La LCD est-elle vraiment plus rentable que la longue durée à Bordeaux ?

Oui, dans la quasi-totalité des cas sur les secteurs porteurs. Un T2 en centre historique rapporte entre 1 100 et 1 700 € par mois en LCD bien gérée, contre 650 à 850 € en longue durée. L'écart est encore plus net si on intègre l'absence de risque d'impayé : en LCD, le voyageur paie avant d'arriver.

Faut-il déclarer sa location Airbnb en mairie à Bordeaux ?

Oui, la déclaration en mairie et l'obtention d'un numéro d'enregistrement sont obligatoires depuis 2019. Ce numéro doit figurer sur toutes les annonces. Pour les résidences principales, la limite est de 120 nuits par an. Pour les résidences secondaires dans l'hypercentre, une autorisation de changement d'usage est requise. L'amende pour défaut de déclaration est de 5 000 €.

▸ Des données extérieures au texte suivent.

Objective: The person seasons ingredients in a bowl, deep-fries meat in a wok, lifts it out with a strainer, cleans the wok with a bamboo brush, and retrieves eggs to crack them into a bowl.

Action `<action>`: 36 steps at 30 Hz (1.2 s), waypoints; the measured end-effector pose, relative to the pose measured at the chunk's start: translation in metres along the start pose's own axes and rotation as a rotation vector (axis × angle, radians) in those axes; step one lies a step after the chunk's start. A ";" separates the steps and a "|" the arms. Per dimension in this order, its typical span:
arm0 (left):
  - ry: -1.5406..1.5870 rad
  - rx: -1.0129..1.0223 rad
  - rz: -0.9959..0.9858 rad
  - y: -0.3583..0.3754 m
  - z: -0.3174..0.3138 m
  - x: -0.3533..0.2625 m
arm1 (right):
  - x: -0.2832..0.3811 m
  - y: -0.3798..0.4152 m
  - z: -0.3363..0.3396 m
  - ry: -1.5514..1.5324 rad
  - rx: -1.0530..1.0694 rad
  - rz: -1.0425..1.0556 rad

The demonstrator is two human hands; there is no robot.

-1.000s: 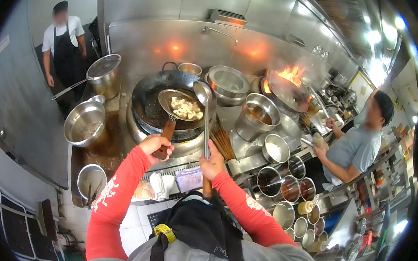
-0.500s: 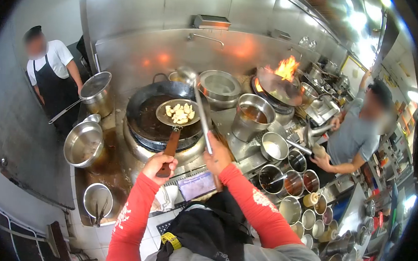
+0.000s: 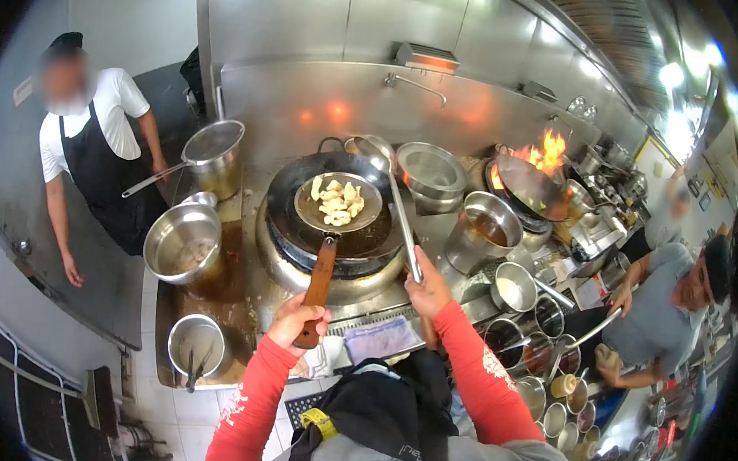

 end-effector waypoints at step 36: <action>-0.082 -0.284 -0.063 -0.017 -0.042 0.009 | 0.037 -0.031 -0.021 -2.220 0.632 -0.417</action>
Point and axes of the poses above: each hand's wrist, its own y-axis away from the middle knuckle, its own z-axis out of the back of the hand, x = y × z, the point moved 9 cm from there along -y, towards the middle knuckle, and after that the axes turned 12 degrees about x, right-handed, at the moved point
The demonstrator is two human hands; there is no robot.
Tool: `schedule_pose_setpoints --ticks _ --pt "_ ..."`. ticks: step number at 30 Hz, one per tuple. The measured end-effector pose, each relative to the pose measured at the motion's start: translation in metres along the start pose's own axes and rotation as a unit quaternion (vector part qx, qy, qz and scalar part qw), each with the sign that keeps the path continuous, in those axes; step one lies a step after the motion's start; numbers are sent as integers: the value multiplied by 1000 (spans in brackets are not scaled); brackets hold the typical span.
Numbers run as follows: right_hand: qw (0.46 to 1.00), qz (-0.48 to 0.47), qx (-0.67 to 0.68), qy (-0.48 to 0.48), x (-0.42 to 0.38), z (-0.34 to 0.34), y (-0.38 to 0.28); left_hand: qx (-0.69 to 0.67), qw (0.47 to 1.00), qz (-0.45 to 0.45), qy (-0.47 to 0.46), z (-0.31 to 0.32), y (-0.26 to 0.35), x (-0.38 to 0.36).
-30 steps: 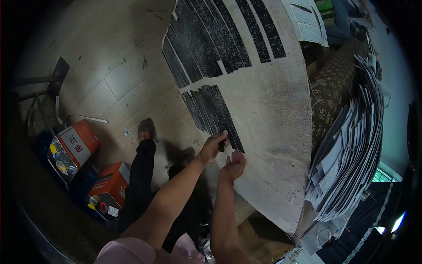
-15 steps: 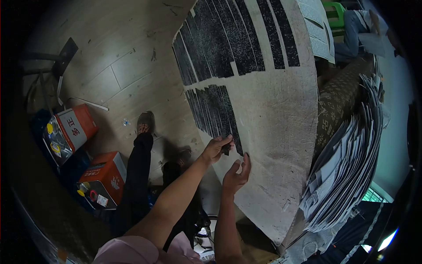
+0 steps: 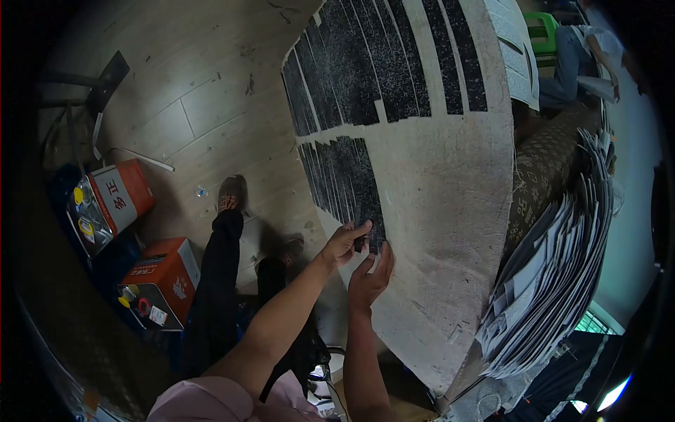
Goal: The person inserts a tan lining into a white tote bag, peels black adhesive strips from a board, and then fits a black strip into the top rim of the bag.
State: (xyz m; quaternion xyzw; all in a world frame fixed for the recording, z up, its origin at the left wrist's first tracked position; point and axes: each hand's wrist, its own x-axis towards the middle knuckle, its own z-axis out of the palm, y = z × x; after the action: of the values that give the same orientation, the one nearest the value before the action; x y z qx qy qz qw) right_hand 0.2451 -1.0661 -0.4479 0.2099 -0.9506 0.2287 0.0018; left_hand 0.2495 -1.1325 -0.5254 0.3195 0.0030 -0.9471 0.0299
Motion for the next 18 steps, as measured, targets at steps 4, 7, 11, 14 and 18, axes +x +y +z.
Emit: schedule_pose_setpoints --ticks 4,7,11,14,18 --pt "999 -10 -32 -16 5 -2 0 -40 997 -19 -62 -2 8 -6" --pt "999 37 -26 -6 12 -5 -4 -64 997 -26 -21 2 9 -7" --pt "989 71 15 -126 12 -21 -18 -20 998 -63 -23 -15 25 -16" --pt "998 -28 42 -35 26 -20 -1 39 988 -135 -59 -46 57 -26" --pt "996 -70 15 -52 32 -20 -4 65 974 -168 -134 -79 120 -76"
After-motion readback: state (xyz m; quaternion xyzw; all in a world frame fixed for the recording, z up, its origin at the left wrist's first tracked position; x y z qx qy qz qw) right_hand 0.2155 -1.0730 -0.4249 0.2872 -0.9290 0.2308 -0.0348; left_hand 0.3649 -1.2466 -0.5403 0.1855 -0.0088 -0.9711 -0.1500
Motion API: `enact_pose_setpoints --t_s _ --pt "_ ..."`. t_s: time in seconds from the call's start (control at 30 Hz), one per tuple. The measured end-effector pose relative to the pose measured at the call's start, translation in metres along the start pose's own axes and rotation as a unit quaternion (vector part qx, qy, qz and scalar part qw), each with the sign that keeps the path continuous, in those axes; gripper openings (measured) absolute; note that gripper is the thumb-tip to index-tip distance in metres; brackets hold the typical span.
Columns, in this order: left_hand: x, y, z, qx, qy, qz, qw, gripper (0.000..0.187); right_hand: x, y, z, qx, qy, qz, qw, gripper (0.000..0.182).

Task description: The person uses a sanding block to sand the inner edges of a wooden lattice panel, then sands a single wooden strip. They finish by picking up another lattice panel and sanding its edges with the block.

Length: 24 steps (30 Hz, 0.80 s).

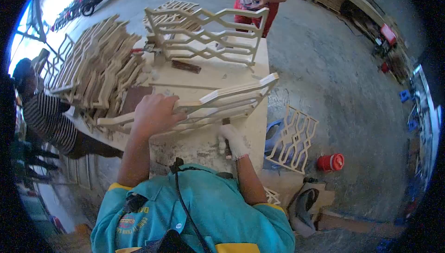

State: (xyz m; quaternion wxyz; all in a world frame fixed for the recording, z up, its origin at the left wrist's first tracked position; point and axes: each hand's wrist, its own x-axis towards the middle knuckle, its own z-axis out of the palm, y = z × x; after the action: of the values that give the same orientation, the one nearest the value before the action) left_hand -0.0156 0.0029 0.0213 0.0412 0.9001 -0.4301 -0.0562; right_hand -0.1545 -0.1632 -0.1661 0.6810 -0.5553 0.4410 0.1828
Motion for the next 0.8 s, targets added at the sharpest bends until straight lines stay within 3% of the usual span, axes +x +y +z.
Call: enact_pose_setpoints --t_s 0.03,0.07,0.17,0.2,0.3,0.4,0.53,0.63,0.67,0.73,0.8 --pt "0.000 -0.001 0.001 -0.002 0.002 0.003 1.000 0.044 -0.001 -0.002 0.004 -0.042 0.026 0.056 0.997 0.022" --pt "0.000 -0.002 0.001 -0.002 0.004 0.008 1.000 0.044 -0.005 0.023 0.002 0.039 -0.030 -0.175 0.983 0.020" --pt "-0.001 -0.004 0.006 -0.007 0.015 0.018 1.000 0.043 0.018 0.022 -0.015 0.049 -0.025 -0.110 0.992 0.021" --pt "-0.002 -0.004 0.008 -0.004 0.021 0.025 0.999 0.043 0.020 0.019 -0.005 0.217 -0.068 -0.152 0.962 0.022" --pt "-0.003 -0.009 0.008 0.003 0.018 0.026 0.999 0.042 -0.002 0.024 0.000 0.069 -0.138 -0.244 0.957 0.021" --pt "0.000 -0.010 0.003 0.005 -0.006 0.022 1.000 0.040 0.036 0.036 -0.028 0.102 -0.103 -0.198 0.969 0.021" --pt "0.001 -0.010 0.006 0.011 0.003 0.016 1.000 0.040 0.000 0.028 -0.002 0.050 -0.117 -0.227 0.966 0.022" --pt "0.001 -0.011 0.002 -0.003 -0.014 0.032 0.999 0.039 0.003 0.016 -0.002 0.083 -0.033 -0.169 0.982 0.016" --pt "0.000 -0.012 0.002 -0.010 -0.021 0.031 0.999 0.039 -0.010 0.017 0.001 0.079 -0.054 -0.120 0.988 0.019" --pt "0.004 -0.022 0.026 -0.019 0.076 0.064 0.995 0.033 -0.017 0.014 0.011 0.036 -0.035 -0.192 0.980 0.017" --pt "0.006 -0.016 0.014 -0.003 0.023 0.052 0.998 0.024 -0.011 0.021 0.007 0.041 -0.026 -0.215 0.975 0.016"
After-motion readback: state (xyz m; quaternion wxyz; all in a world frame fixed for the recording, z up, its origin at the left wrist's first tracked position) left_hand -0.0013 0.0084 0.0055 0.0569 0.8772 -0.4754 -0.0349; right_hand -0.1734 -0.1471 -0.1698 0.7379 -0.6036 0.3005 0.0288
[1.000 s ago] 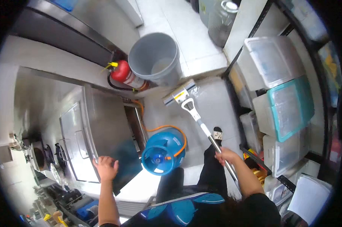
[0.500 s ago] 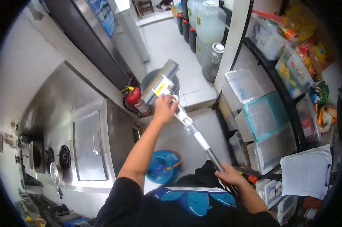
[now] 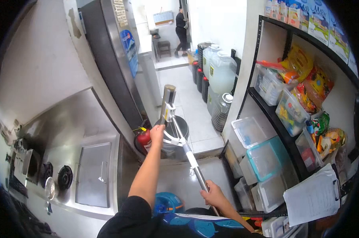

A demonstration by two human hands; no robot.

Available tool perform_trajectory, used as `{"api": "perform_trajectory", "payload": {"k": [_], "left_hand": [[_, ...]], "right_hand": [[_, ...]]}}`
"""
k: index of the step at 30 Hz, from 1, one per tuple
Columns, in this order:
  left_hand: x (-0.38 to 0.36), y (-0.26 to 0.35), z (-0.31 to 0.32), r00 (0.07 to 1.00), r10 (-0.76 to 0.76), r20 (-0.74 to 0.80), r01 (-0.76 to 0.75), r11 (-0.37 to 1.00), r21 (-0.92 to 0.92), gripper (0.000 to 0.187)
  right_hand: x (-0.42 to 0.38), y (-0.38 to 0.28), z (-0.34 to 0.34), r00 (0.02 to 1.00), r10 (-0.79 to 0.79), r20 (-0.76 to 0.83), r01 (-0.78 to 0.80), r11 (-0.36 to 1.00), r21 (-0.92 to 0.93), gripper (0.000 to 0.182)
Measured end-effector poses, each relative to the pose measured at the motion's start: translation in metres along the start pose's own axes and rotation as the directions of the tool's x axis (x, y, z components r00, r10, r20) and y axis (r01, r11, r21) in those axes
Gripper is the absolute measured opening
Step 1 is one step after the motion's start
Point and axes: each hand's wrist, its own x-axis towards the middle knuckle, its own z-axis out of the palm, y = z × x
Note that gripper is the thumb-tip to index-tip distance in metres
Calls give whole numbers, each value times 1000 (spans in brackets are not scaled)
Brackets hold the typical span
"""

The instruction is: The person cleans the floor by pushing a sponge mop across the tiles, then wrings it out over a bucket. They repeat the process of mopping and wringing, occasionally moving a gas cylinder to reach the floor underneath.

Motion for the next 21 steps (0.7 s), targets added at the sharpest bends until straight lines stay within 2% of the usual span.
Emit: {"api": "perform_trajectory", "payload": {"k": [2,4,7,12,16,19,21], "left_hand": [[-9,3,-15,998,52,-28,-52,998,26,22],[-22,11,-27,998,45,-46,-48,996,-69,19],[-52,41,-41,999,18,-43,-26,977,-211,17],[-73,45,-52,998,19,-54,-37,935,-352,23],[-83,54,-56,998,-8,-59,-14,932,-363,25],[-95,59,-55,998,-19,-55,0,940,-340,28],[-110,58,-50,999,-42,-25,32,947,-320,28]], "right_hand": [[-4,-11,1,1000,23,6,-23,999,-25,28],[-5,-18,-1,998,47,29,-45,997,-65,32],[-11,-27,5,1000,30,2,-30,1000,-8,29],[-6,-26,9,998,-51,-22,48,992,-120,31],[-12,-46,11,999,-40,-36,35,993,-111,32],[-8,-46,10,999,21,-26,-25,984,-174,34],[6,-35,11,994,-74,-78,54,970,-238,35]]}}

Quels quartiers de Bordeaux rapportent le plus en LCD ?

Le Triangle d'Or et Saint-Pierre offrent les tarifs les plus élevés (100 à 170 € la nuit pour un T2) avec un fort taux d'occupation. Les Chartrons ont un très bon rapport entre tarif et remplissage avec une clientèle fidèle. Les Bassins à Flot sont en développement avec des tarifs plus bas mais une demande croissante.

Y a-t-il une saisonnalité forte à Bordeaux ?

La haute saison va de mai à octobre, renforcée par la Fête du Vin biennale et les vendanges en automne. L'hiver est plus calme mais pas creux : le tourisme d'affaires, les salons à Bordeaux-Lac et les matchs de rugby maintiennent un plancher d'occupation. Bordeaux reste active 10 à 11 mois par an.